Crosson J T
Department of Laboratory Medicine and Pathology, University of Minnesota Medical School, Minneapolis, Minnesota 55415, USA.
Transplant Proc. 2007 Apr;39(3):737-43. doi: 10.1016/j.transproceed.2007.02.010.
Primary focal segmental glomerulosclerosis (FSGS) is a major cause of nephrotic syndrome and eventual end-stage renal disease. It is known to be due to an abnormality of the visceral epithelial cells (podocytes) of the glomerulus. The morphological hallmark of primary FSGS is diffuse effacement of podocyte foot processes. The etiology of the podocyte damage is not been clearly established. FSGS can also be a secondary process due to underlying conditions including obesity and heroin use. In the secondary processes, the mechanism appears to be a decreased ratio of podocytes to the glomerular filtration surface area. Familial forms of FSGS also exist due to alterations of several different podocyte proteins. Primary FSGS is an increasing cause of end-stage renal disease. Recurrence of severe FSGS in renal allograft recipients presents a major challenge to transplant physicians. The incidence of recurrence is generally accepted to be between 20% and 30%. Risk factors for and characteristics of recurrence include a rapid progression of the primary disease to end-stage renal failure, early onset of nephrotic range proteinuria after allografting, frequent loss of the allograft, a high frequency of recurrence in subsequent allografts, and children less than 15 years of age. Some investigators have identified a circulating factor called the FSGS factor that appears to be associated with recurrence after transplantation. This factor has been shown to be a protein between 30 and 50 kd molecular weight. Logically, the possibility of a circulating factor associated with recurrence of FSGS led investigators to treat patients with plasmapheresis. Several studies have been reported with varying success. The response of patients to plasmapheresis seems to be completely individual. Other studies have added cyclophosphamide and/or mycophenolate mofetil to the plasmapheresis protocol. Again success in these studies has been variable. However, because some patients show complete recovery with plasmapheresis, individuals who develop recurrent FSGS after transplantation usually are given a trial of plasmapheresis therapy.

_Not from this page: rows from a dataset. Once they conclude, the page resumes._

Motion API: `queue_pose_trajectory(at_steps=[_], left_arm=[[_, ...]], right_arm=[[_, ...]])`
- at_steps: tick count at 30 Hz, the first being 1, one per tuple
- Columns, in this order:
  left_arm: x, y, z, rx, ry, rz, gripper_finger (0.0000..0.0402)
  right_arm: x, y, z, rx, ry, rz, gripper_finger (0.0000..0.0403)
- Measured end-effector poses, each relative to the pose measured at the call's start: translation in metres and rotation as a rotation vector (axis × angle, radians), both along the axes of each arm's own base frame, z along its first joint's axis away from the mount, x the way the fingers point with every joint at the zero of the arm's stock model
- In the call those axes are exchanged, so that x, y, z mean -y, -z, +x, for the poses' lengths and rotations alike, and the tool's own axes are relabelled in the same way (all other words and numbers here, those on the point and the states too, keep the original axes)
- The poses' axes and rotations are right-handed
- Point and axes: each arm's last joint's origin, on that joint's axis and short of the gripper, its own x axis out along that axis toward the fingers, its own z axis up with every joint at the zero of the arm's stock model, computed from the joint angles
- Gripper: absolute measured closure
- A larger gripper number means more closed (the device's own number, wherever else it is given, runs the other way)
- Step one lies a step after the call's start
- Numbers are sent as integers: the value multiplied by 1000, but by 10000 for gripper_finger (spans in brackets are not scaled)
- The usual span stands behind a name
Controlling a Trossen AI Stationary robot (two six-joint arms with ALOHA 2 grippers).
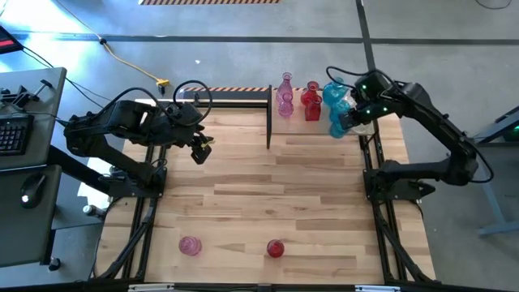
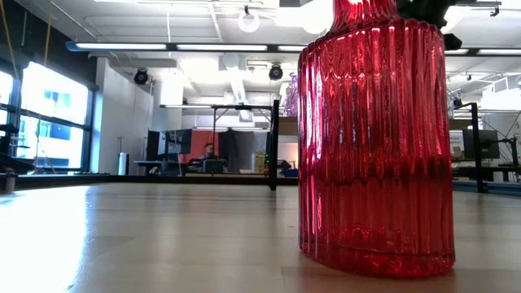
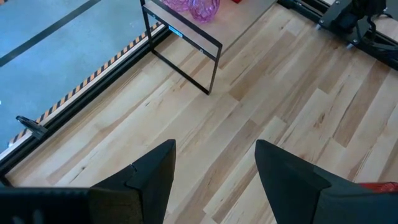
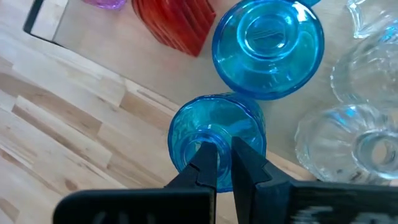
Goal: Sort vases onto shelf
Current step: Put the blue vase on the shelf aligned with the blue vases
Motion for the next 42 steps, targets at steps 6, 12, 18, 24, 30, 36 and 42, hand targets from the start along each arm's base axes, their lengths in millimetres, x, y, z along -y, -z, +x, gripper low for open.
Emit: queue_pose_trajectory(at_steps=[6, 12, 18, 24, 30, 36, 42], left_arm=[[0, 0, 0, -1, 2, 1, 190], [0, 0, 0, -1, 2, 1, 190], [0, 0, 0, 0, 0, 0, 190], [0, 0, 0, -1, 2, 1, 190], [0, 0, 0, -1, 2, 1, 190], [0, 0, 0, 0, 0, 0, 190], [0, 0, 0, -1, 2, 1, 190]], right_arm=[[7, 4, 6, -2, -22, 15, 403], [8, 2, 4, 0, -7, 16, 403], [11, 0, -1, -7, 16, 17, 403], [12, 1, -3, -19, 12, 16, 403], [12, 0, -3, -32, 24, -3, 402], [14, 0, -4, -38, 53, -9, 402], [15, 0, -5, -31, 66, -16, 402]])
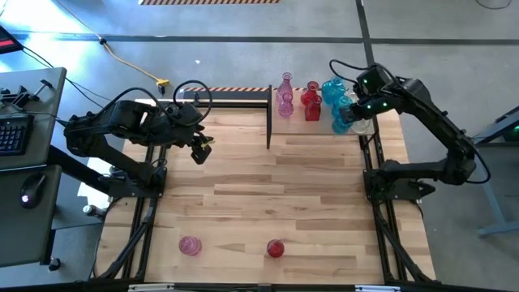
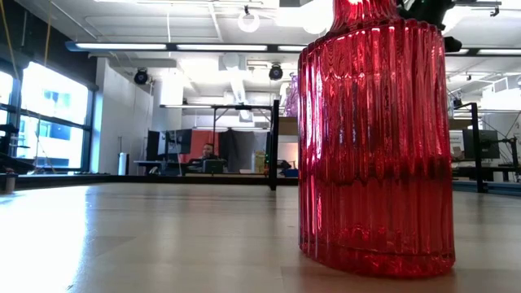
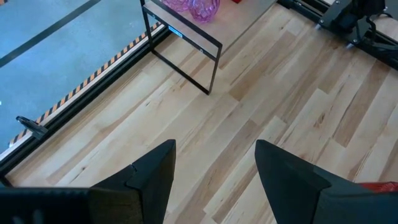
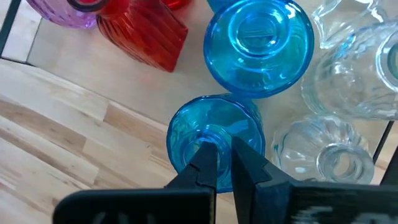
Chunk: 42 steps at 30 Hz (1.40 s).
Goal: Sort vases onto shelf
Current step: Put the blue vase on the shelf aligned with the blue vases
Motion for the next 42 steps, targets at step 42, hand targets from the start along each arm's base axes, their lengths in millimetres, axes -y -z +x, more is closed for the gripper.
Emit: queue_pose_trajectory(at_steps=[42], left_arm=[[0, 0, 0, 1, -1, -1, 190]], right_arm=[[4, 3, 3, -17, 36, -5, 347]])
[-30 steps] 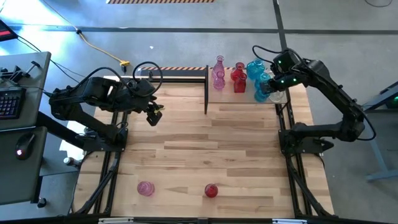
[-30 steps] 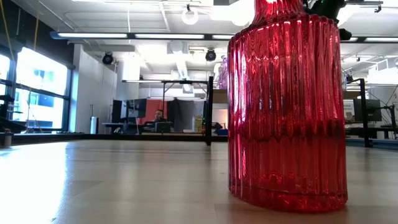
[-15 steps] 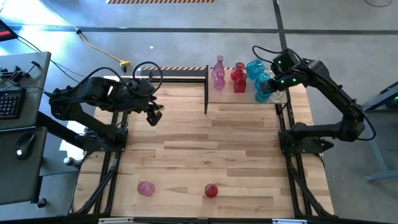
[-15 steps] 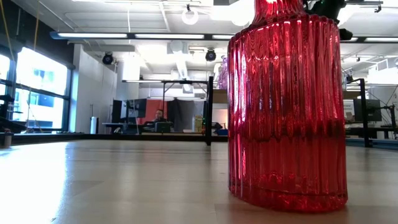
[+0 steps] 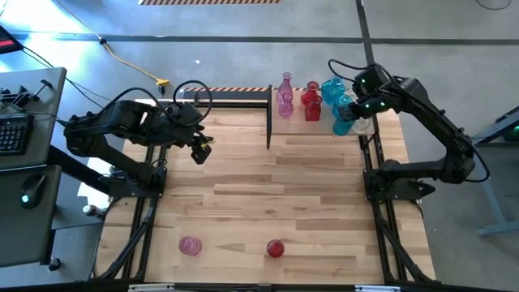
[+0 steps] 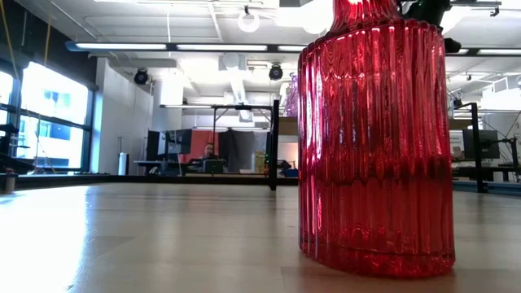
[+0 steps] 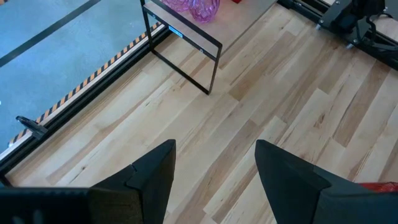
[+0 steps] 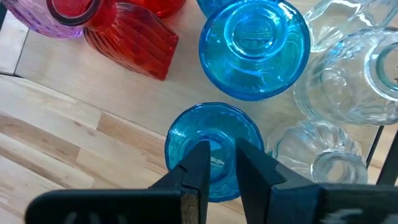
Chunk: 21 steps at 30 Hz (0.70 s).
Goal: Sort vases onto shelf
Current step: Put the blue vase on the shelf aligned with the blue vases
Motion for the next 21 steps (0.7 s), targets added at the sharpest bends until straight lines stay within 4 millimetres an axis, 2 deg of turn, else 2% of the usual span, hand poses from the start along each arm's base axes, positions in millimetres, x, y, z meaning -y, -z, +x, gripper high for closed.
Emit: queue_pose_trajectory(at_steps=[6, 16, 21], left_arm=[[0, 0, 0, 0, 1, 1, 190], [0, 0, 0, 0, 0, 0, 190], [0, 0, 0, 0, 0, 0, 190]], right_arm=[[6, 3, 7, 3, -10, 0, 347], [5, 2, 6, 5, -15, -7, 347], [2, 0, 3, 9, -14, -24, 330]])
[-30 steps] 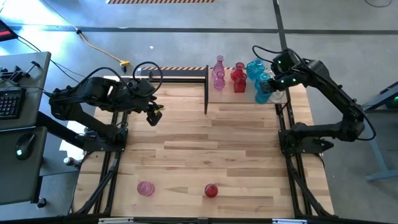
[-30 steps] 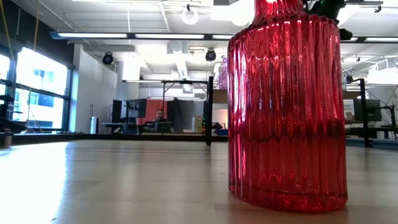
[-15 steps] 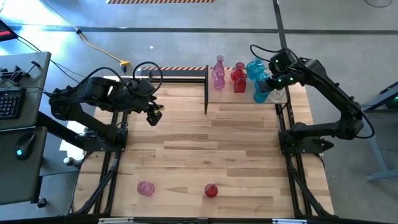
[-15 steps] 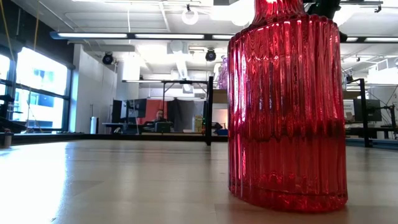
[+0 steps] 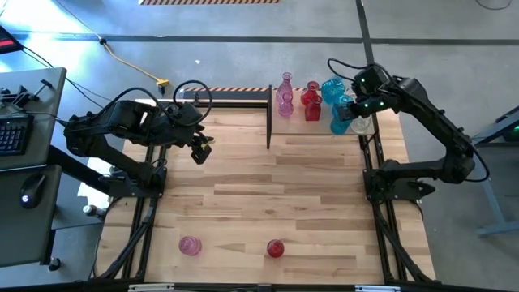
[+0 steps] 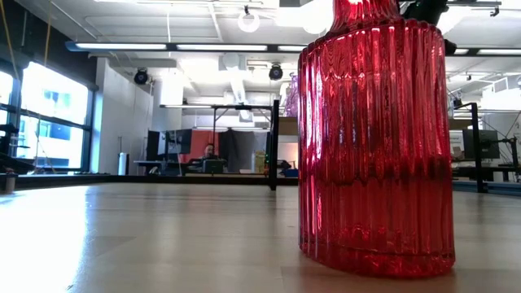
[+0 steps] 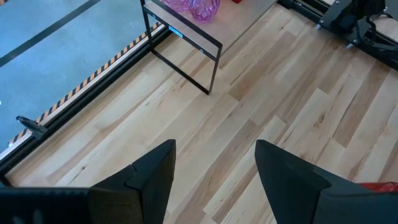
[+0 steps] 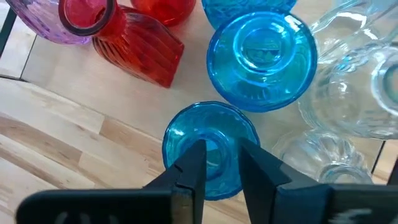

原发性局灶节段性肾小球硬化(FSGS)是肾病综合征及最终终末期肾病的主要病因。已知其病因是肾小球脏层上皮细胞(足细胞)异常。原发性FSGS的形态学特征是足细胞足突弥漫性消失。足细胞损伤的病因尚未明确。FSGS也可能是继发于肥胖和使用海洛因等潜在疾病的过程。在继发性过程中,其机制似乎是足细胞与肾小球滤过表面积的比例降低。由于几种不同的足细胞蛋白发生改变,也存在家族性FSGS。原发性FSGS是终末期肾病日益常见的病因。肾移植受者中严重FSGS的复发给移植医生带来了重大挑战。复发率普遍认为在20%至30%之间。复发的危险因素和特征包括原发性疾病迅速进展至终末期肾衰竭、移植后早期出现肾病范围蛋白尿、移植肾频繁丢失、后续移植肾复发频率高以及年龄小于15岁的儿童。一些研究人员发现了一种称为FSGS因子的循环因子,似乎与移植后复发有关。该因子已被证明是一种分子量在30至50kd之间的蛋白质。从逻辑上讲,存在与FSGS复发相关的循环因子这一可能性促使研究人员对患者进行血浆置换治疗。已有多项研究报告,结果各异。患者对血浆置换的反应似乎完全因人而异。其他研究在血浆置换方案中加入了环磷酰胺和/或霉酚酸酯。同样,这些研究的成功率也各不相同。然而,由于一些患者通过血浆置换完全康复,移植后发生复发性FSGS的个体通常会接受血浆置换治疗的试验。